General Jones, Former Supreme Allied Commander Europe, said earlier 
this year that a failure to respond to Russia's aggression in Europe 
appropriately could represent the ``beginning of the end of NATO.'' 
What is your assessment of the administration's action so far in 
bolstering security in NATO's frontline states, and what more needs to 
be done?
    Secretary Flournoy and Secretary Vickers did not respond in time 
for printing.
                                ukraine
    3. Senator Ayotte. Secretary Flournoy, along with others, you 
authored a report published this past February by the Atlantic Council, 
Brookings, and the Chicago Council on Global Affairs entitled 
``Preserving Ukraine's Independence, Resisting Russian Aggression: What 
the United States and NATO Must Do.'' The report said that the U.S. 
should provide ``direct military assistance--in far larger amounts than 
provided to date and including lethal defensive arms--so that Ukraine 
is better able to defend itself.'' The report concluded, ``Only if the 
Kremlin knows that the risks and costs of further military action are 
high will it seek to fins an acceptable political solution. Russia's 
actions in and against Ukraine pose the gravest threat to European 
security in more than 30 years.'' Do you still believe that the United 
States should provide lethal arms to Ukraine? Why?
    Secretary Flournoy did not respond in time for printing.

    4. Senator Ayotte. Secretary Flournoy, what specific capabilities 
would you recommend the administration provide to Ukraine?
    Secretary Flournoy did not respond in time for printing.
                            detention policy
    5. Senator Ayotte. Secretary Vickers and Commander Eggers, the 
spokesman for Operation Inherent Resolve, Colonel Steve Warren, 
recently said that ``certainly it's our preference to capture in all 
cases. It allow[s] us to collect intelligence.'' As of today, Ayman al 
Zawahiri and Abu Bakr al Baghdadi, the heads of al-Qaeda and ISIS 
respectively, have yet to be killed or captured. From an intelligence 
perspective, would you rather kill or capture Zawahiri and Baghdadi? 
Why?
    Secretary Vickers and Commander Eggers did not respond in time for 
printing.

    6. Senator Ayotte. Secretary Vickers, would it take more than a few 
weeks to gather all of the valuable intelligence that Zawahiri and 
Baghdadi could provide?
    Secretary Vickers did not respond in time for printing.
    7. Senator Ayotte. Secretary Vickers, would there be value in 
potentially returning months or years later to interrogate Zawahiri and 
Baghdadi to confirm or clarify information gathered elsewhere?
    Secretary Vickers did not respond in time for printing.

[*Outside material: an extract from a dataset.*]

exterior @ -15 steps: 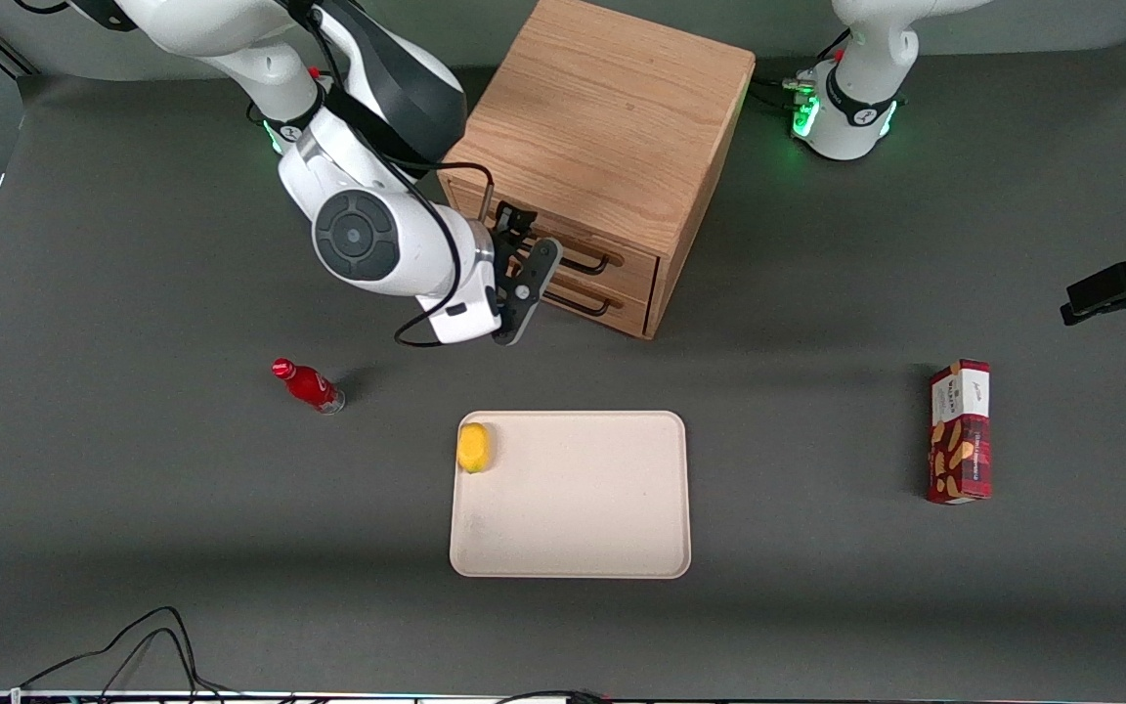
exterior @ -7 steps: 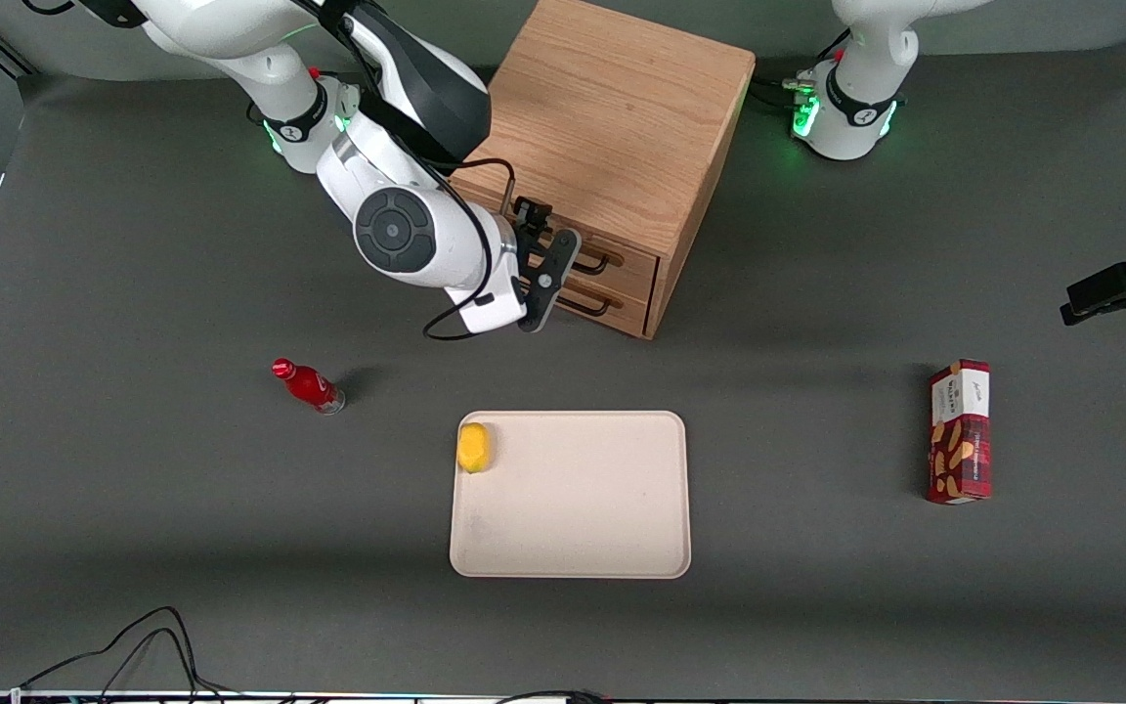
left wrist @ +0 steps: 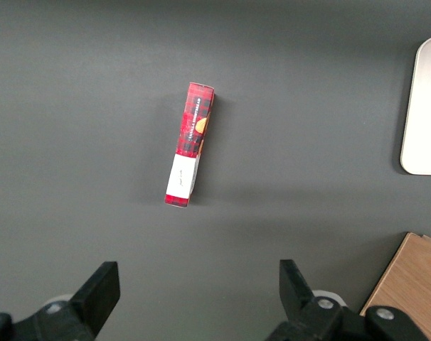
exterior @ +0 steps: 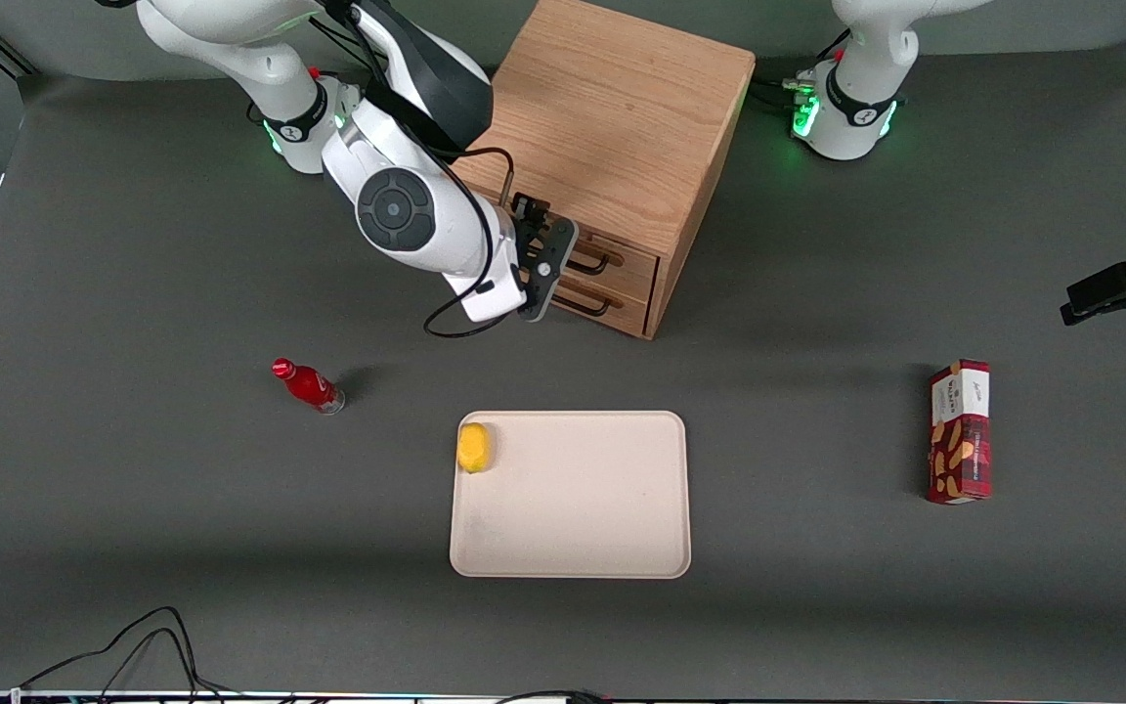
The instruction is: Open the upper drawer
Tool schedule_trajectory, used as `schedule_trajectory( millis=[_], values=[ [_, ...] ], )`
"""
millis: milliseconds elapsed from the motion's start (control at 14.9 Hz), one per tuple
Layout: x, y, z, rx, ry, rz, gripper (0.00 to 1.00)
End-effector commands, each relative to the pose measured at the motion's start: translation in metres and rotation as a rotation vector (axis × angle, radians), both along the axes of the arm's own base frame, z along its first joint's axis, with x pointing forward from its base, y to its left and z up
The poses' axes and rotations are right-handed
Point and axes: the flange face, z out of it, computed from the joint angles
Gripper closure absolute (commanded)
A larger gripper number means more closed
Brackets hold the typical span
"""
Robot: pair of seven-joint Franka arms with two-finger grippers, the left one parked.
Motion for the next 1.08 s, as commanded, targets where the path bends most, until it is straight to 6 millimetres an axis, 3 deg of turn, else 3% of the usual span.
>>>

    8. Senator Ayotte. Secretary Vickers, could intelligence from 
Zawahiri and Baghdadi prevent future attacks and enable the United 
States to go after al-Qaeda or ISIS more effectively?
    Secretary Vickers did not respond in time for printing.

    9. Senator Ayotte. Secretary Vickers, would it help or hurt our 
intelligence collection efforts if, after a few weeks of questioning 
Zawahiri or Baghdadi on a ship, we sent them to the Southern District 
of New York and told them that they ``have the right to remain 
silent''?
    Secretary Vickers did not respond in time for printing.

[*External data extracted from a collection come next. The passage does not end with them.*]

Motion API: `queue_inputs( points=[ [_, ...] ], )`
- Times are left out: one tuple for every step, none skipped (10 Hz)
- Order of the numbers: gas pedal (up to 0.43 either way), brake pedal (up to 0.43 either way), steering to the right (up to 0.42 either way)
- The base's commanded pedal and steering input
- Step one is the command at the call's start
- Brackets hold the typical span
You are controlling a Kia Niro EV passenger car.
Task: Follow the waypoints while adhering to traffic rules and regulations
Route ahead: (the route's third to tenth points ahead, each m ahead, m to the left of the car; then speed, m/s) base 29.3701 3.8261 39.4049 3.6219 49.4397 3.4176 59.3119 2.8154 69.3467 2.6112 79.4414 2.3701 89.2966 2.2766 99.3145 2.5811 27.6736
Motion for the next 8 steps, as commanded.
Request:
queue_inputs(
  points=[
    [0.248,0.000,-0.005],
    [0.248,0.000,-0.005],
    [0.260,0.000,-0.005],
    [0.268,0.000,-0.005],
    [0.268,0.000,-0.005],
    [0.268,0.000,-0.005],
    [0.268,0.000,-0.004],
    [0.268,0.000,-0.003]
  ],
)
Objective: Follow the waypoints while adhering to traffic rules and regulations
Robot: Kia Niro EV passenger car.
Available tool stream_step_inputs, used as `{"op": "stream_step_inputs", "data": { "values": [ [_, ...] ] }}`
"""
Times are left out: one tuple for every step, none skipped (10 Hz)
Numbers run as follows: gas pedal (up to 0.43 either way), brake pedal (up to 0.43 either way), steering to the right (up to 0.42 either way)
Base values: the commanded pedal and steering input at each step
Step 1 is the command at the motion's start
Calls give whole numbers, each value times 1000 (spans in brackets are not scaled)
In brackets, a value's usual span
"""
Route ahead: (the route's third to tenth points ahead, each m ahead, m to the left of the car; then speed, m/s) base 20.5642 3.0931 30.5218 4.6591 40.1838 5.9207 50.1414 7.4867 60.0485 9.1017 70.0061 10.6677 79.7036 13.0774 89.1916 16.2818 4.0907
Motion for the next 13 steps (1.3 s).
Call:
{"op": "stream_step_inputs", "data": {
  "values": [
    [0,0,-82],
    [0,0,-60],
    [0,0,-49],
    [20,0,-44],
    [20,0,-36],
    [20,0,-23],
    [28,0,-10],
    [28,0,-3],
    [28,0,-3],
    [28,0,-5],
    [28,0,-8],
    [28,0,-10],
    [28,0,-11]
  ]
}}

    10. Senator Ayotte. Secretary Vickers, if Zawahiri or Baghdadi were 
captured tonight, where would we detain them for long-term law of war 
detention and interrogation?
    Secretary Vickers did not respond in time for printing.

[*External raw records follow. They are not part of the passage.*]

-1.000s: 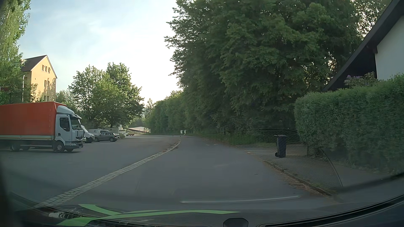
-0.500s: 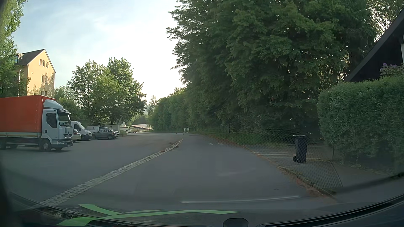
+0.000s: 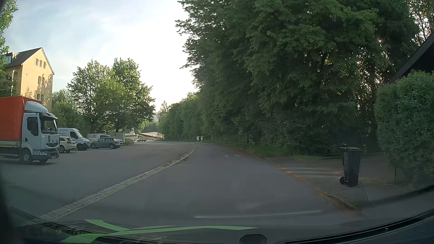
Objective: Follow the waypoints while adhering to traffic rules and regulations
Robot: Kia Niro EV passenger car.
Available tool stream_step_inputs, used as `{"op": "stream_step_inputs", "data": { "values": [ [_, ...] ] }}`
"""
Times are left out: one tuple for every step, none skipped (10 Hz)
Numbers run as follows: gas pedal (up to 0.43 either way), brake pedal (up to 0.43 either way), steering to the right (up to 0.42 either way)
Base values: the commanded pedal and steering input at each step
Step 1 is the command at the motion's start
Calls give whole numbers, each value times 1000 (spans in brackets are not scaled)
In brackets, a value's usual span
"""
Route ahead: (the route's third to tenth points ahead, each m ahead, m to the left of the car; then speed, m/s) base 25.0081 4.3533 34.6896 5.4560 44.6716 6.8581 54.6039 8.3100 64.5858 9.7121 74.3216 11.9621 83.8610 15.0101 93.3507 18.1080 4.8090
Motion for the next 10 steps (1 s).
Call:
{"op": "stream_step_inputs", "data": {
  "values": [
    [28,0,-14],
    [28,0,-17],
    [28,0,-22],
    [28,0,-29],
    [28,0,-35],
    [28,0,-35],
    [28,0,-32],
    [28,0,-26],
    [28,0,-19],
    [28,0,-15]
  ]
}}
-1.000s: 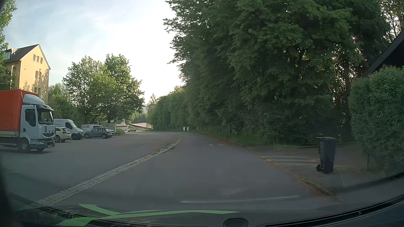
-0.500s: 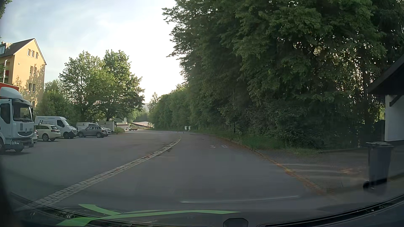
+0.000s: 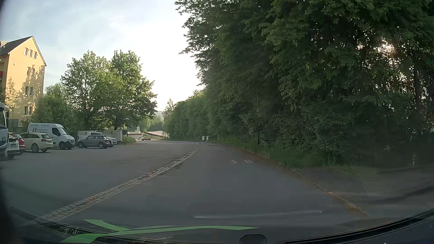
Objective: Follow the waypoints while adhering to traffic rules and regulations
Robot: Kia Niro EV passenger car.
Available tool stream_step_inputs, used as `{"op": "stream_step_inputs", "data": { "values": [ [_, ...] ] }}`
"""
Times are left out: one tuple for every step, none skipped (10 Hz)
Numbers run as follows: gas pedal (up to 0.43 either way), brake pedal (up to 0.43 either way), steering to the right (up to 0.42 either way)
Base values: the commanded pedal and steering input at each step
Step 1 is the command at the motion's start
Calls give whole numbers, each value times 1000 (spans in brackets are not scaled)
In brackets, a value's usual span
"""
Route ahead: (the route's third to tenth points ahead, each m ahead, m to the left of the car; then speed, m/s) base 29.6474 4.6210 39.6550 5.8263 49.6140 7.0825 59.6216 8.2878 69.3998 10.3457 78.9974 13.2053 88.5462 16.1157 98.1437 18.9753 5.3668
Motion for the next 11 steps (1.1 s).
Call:
{"op": "stream_step_inputs", "data": {
  "values": [
    [28,0,-15],
    [39,0,-16],
    [39,0,-16],
    [39,0,-16],
    [39,0,-15],
    [39,0,-12],
    [39,0,-11],
    [39,0,-11],
    [39,0,-11],
    [39,0,-11],
    [39,0,-11]
  ]
}}
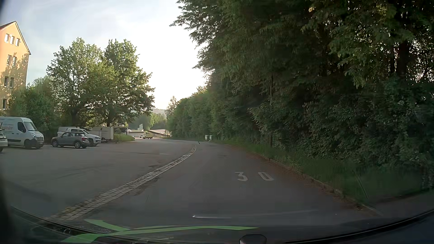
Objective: Follow the waypoints while adhering to traffic rules and regulations
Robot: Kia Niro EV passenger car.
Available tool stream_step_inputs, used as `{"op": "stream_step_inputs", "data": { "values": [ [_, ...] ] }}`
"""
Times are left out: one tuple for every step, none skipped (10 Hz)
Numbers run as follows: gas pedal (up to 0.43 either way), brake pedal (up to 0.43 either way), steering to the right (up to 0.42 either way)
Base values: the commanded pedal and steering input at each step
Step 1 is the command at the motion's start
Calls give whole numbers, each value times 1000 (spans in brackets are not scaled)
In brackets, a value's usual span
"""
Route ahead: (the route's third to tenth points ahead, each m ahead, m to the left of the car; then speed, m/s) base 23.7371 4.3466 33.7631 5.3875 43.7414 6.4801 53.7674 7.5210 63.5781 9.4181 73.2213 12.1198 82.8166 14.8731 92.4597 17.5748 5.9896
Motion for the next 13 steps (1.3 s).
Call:
{"op": "stream_step_inputs", "data": {
  "values": [
    [28,0,-11],
    [8,0,-11],
    [8,0,-13],
    [8,0,-14],
    [8,0,-14],
    [8,0,-13],
    [8,0,-12],
    [8,0,-12],
    [0,0,-11],
    [0,0,-11],
    [0,0,-11],
    [0,0,-11],
    [0,0,-12]
  ]
}}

    11. Senator Ayotte. Secretary Vickers, on February 15, 2011, when 
you came before this committee as the nominee to be Under Secretary of 
Defense for Intelligence, I asked you about the administration's 
detention policy. You responded that ``the administration is in the 
final stages of revising its--or establishing its detention policy.'' 
Almost five years later, has the administration completed its detention 
policy? If yes, what is it? If no, why not?
    Secretary Vickers did not respond in time for printing.